─── Raw data

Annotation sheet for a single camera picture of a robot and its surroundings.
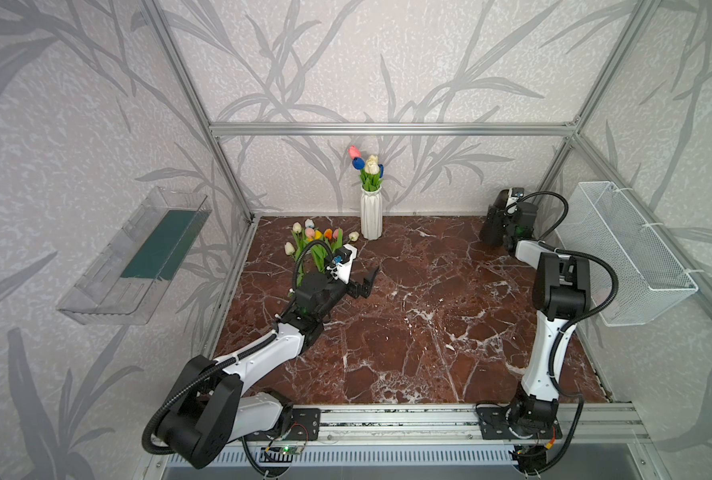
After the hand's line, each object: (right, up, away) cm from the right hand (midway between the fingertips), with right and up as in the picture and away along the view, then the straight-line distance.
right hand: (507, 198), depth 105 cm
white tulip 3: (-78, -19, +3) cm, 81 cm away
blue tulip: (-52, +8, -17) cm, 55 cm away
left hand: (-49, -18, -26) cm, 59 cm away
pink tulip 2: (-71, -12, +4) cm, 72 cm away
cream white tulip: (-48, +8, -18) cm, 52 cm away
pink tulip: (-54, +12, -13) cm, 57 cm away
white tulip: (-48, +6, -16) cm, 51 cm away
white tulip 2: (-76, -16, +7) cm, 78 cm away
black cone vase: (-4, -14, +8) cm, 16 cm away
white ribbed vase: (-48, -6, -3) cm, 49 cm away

──────
─── Raw data

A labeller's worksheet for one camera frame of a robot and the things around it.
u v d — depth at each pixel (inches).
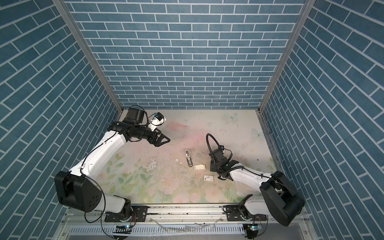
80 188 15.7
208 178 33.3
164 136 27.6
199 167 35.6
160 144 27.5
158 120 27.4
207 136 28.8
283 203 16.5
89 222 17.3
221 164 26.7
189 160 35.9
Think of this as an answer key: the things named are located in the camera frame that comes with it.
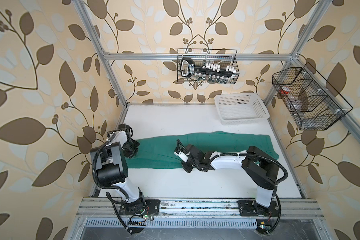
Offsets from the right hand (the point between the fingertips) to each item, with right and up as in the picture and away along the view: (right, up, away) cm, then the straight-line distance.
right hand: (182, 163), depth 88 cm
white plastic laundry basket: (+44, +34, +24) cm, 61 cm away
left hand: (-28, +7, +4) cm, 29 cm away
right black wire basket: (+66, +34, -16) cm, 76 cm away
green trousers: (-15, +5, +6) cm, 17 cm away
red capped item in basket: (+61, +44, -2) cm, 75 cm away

──────
─── Raw data

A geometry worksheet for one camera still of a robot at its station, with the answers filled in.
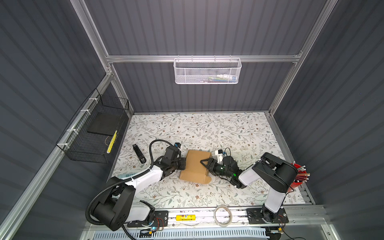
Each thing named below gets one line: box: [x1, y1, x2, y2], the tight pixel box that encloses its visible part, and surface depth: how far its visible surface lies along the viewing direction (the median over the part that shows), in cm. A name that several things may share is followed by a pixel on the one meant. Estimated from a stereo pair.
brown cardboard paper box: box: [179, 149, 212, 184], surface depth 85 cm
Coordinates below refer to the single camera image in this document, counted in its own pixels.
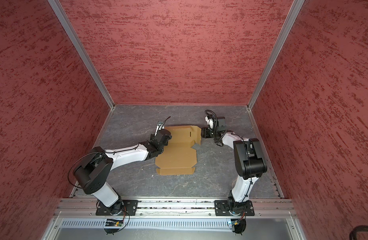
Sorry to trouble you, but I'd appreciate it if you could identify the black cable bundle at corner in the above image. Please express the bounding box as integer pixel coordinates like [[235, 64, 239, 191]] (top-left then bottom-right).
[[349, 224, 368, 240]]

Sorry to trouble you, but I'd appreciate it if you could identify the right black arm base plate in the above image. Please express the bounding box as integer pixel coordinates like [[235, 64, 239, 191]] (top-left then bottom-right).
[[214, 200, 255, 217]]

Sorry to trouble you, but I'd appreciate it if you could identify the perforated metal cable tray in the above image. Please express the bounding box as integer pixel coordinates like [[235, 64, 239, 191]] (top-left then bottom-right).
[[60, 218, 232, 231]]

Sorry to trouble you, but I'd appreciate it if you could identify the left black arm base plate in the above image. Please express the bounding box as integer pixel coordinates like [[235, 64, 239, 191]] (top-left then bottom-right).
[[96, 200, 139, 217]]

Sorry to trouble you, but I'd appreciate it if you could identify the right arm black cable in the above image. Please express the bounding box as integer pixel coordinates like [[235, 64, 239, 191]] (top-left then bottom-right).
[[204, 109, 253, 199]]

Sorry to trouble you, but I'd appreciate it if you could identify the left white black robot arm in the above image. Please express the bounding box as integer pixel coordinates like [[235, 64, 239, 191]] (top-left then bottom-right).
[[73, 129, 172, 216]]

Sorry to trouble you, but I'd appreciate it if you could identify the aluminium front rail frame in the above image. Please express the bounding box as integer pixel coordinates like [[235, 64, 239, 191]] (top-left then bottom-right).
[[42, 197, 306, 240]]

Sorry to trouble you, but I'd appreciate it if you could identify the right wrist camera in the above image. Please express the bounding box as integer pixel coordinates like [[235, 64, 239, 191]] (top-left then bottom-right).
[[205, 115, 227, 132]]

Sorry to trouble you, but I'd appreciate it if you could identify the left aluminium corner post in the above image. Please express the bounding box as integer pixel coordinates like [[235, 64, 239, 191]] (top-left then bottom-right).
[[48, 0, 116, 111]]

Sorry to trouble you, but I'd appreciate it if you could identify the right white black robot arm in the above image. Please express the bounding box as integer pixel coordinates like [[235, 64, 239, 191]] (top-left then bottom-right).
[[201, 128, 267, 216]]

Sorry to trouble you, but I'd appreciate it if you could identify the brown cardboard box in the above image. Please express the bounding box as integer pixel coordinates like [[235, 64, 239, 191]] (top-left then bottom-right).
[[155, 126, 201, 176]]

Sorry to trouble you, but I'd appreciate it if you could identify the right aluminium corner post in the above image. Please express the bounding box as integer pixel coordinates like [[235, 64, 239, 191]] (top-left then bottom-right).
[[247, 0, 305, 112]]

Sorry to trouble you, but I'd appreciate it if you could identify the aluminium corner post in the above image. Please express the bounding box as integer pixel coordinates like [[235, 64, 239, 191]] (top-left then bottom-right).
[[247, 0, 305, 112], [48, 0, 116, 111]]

──────

Return only the part above that opens with the line containing "283 203 16.5" and closes with the line containing "red capped item", exactly and with both ends, skipping the pictures.

### Answer box
283 203 16.5
89 222 17.3
221 164 26.7
189 160 35.9
Think of this as an answer key: the things named are located in the camera frame that comes with it.
Offsets from the right hand (the point between the fingertips) to each item, with right and up as in the picture and away along the view: (right, up, away) cm, then the straight-line distance.
right hand: (182, 163), depth 88 cm
white plastic laundry basket: (+44, +34, +24) cm, 61 cm away
left hand: (-28, +7, +4) cm, 29 cm away
right black wire basket: (+66, +34, -16) cm, 76 cm away
green trousers: (-15, +5, +6) cm, 17 cm away
red capped item in basket: (+61, +44, -2) cm, 75 cm away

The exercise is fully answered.